I hope that Susie’s Q&A helped some of you! If you feel like you still have burning questions or really need some one on one help, visit her website Sleep Baby Love, she will be so glad to hear from you! You can also follow her on Facebook, Pinterest, and Instagram

Sweet dreams tonight everyone…

Surviving The Newborn Stage

Caring for a newborn is an experience that truly tests your mental and emotional well being. On one hand you are beyond ecstatic about your brand new bundle of joy and over the moon happy that they are finally here.
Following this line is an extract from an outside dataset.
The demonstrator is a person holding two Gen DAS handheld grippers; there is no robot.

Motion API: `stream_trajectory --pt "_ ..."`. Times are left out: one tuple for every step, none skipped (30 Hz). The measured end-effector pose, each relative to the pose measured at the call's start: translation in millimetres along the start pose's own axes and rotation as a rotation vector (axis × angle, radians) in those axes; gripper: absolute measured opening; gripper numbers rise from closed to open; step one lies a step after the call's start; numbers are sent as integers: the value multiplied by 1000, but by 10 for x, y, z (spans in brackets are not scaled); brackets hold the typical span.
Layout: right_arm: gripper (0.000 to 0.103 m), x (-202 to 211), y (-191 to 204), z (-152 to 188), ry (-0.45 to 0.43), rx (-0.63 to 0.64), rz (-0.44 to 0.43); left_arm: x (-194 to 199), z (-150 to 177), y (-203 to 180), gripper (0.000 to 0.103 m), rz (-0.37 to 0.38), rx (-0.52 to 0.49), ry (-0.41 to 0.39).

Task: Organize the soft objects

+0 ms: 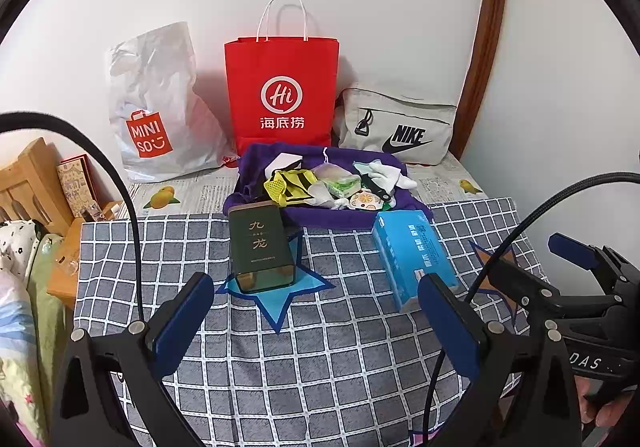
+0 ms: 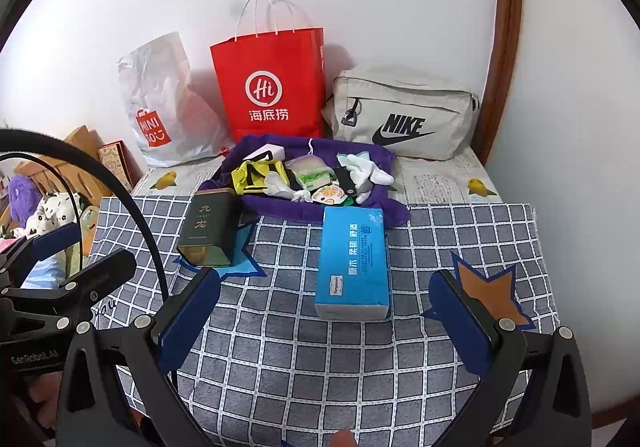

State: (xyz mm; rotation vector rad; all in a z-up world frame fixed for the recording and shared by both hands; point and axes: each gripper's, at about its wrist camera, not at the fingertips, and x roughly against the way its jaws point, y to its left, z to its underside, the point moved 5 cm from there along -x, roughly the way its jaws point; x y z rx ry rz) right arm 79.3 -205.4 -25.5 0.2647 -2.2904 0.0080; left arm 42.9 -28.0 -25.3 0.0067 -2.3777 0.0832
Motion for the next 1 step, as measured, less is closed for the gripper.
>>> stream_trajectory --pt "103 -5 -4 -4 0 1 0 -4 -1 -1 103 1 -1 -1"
On the other hand you have no idea what you are doing and just trying to figure it out as you go; maybe trying to remember some helpful tips you read, although your sleep-deprived brain is making it hard to remember anything (like what day it is). You have just been through hours of very physically demanding labor and trying to recover all while your new baby needs you and wants to eat every two hours. You are trying to rest and recuperate while also getting to know your little one and bond with him/her. Needless to say you may be a little frazzled! So how do you survive the newborn stage without losing your wits?

Just remember the number 2… Just keep reminding yourself that each stage is only temporary, and it will be over soon enough. Don’t panic. Just when you think ‘I can’t take any more of this‘, remember that your baby will soon develop into another stage and his/her behavior and habits will evolve. It all boils down to focusing on getting to the next thing (the next feeding, nap, shower, day). I found that I was just focusing on one feeding at a time, which for me was every two hours. For those first two weeks, just think about getting to the next feeding which means only worrying about two hours at a time. You can make it through two hours right? Of course! That seems much more manageable right?
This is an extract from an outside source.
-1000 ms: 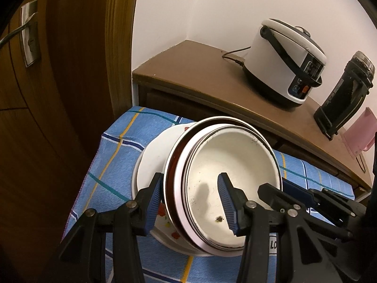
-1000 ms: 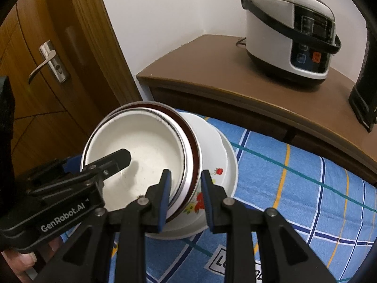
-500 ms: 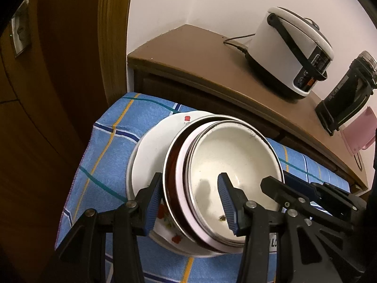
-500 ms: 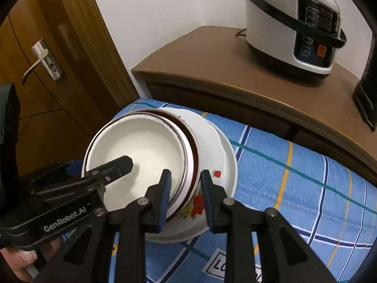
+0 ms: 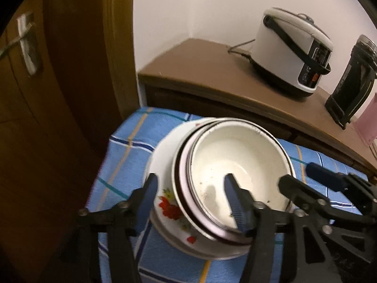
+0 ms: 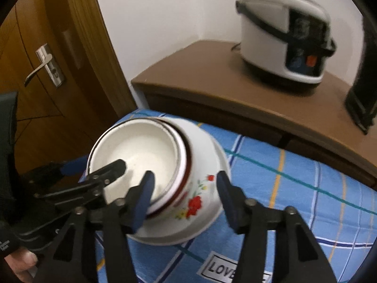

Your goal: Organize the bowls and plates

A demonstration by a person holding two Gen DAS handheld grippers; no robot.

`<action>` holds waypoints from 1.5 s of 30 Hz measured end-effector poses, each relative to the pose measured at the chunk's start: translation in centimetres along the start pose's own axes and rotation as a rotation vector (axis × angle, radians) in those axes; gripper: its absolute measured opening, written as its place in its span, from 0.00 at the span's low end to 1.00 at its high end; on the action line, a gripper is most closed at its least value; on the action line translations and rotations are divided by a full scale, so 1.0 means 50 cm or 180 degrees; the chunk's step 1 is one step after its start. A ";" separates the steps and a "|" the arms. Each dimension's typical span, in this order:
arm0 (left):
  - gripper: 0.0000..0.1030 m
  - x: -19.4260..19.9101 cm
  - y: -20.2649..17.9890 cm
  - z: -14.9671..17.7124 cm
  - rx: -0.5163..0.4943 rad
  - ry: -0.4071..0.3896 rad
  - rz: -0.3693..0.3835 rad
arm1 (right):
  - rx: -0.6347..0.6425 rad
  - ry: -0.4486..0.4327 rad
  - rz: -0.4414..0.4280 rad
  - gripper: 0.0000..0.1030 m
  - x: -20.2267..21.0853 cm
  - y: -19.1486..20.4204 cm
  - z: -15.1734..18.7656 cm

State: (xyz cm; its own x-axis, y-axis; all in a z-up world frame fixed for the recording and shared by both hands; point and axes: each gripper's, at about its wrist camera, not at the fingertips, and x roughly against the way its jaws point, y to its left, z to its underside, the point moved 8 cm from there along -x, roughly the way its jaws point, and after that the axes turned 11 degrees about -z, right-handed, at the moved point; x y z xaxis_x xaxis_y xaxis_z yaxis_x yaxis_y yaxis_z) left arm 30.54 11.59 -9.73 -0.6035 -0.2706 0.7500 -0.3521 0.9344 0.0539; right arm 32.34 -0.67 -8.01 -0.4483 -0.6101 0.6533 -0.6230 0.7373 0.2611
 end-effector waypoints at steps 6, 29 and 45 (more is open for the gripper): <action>0.63 0.092 -0.004 -0.008 0.0015 -0.0389 0.0119 | 0.0134 -0.0492 0.0324 0.65 0.114 0.000 0.002; 0.75 0.292 -0.083 0.027 -0.0118 -0.1065 0.0504 | 0.0279 -0.1280 0.0886 0.87 0.389 -0.006 0.064; 0.75 0.314 -0.127 0.039 -0.0260 -0.1119 0.0516 | 0.0207 -0.1322 0.0925 0.88 0.425 -0.031 0.082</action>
State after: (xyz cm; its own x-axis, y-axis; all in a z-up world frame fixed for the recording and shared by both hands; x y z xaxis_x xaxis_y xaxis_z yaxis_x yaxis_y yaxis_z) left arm 21.90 0.95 0.41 -0.8597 -0.1675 0.4825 -0.1826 0.9831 0.0161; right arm 21.17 -15.99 2.54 -0.8177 -0.4561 0.3512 -0.4675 0.8821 0.0571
Now, just when you start to think how long will this last, just when you wonder if you can keep this up, remember that the next step is to take everything 2 weeks at a time. It seemed like every two weeks, my son would grow and develop into new patterns, habits, and abilities. The first big one was sleep; after two weeks he started sleeping for longer stretches of time at night and I felt like I was regaining some of my sanity back. Then the next two weeks were actually really tough. My son turned from a quiet, peaceful angel into a very fussy, loud, crying baby that seemed inconsolable. I wondered if I watered him by accident and he turned into a gremlin… But again just when I thought that I could not survive the crying anymore, he began to have more calm moments without me rocking him in the bathroom with the exhaust fan on (praise my husband for finding that trick!).

The last and most important ‘2’ is people; you are not alone, you have help! There is (hopefully) another person with you and baby 24/7 to lean on and help. This person may be your spouse, partner, parent, or even friend, but you will have at least one person to go through this with. I was lucky enough to not only have my husband home, but my mom flew out for the first two weeks as well. With two people you can take “shifts” with baby. You can take turns sleeping, showering, eating, etc. You may even ask to have someone else take a few shifts in a row and only call on you when baby is hungry (unless you are bottle feeding). My husband was amazing with our son, he truly should win a medal for how much he helped and took charge of everything so that I didn’t have to think about it. Remember that it took two of you to make a baby, so it makes sense that two of you equally care for the baby too! I know some dads are hesitant and maybe a bit scared, but ASK FOR HELP IF YOU NEED IT!

I hope this helps any expecting moms feel a little more at ease about bringing a newborn home. Just remember to take it two hours at a time, two weeks at a time, with two people to do it together! Nothing lasts forever so don’t get too overwhelmed. You will look back on this time like it was a blink of an eye.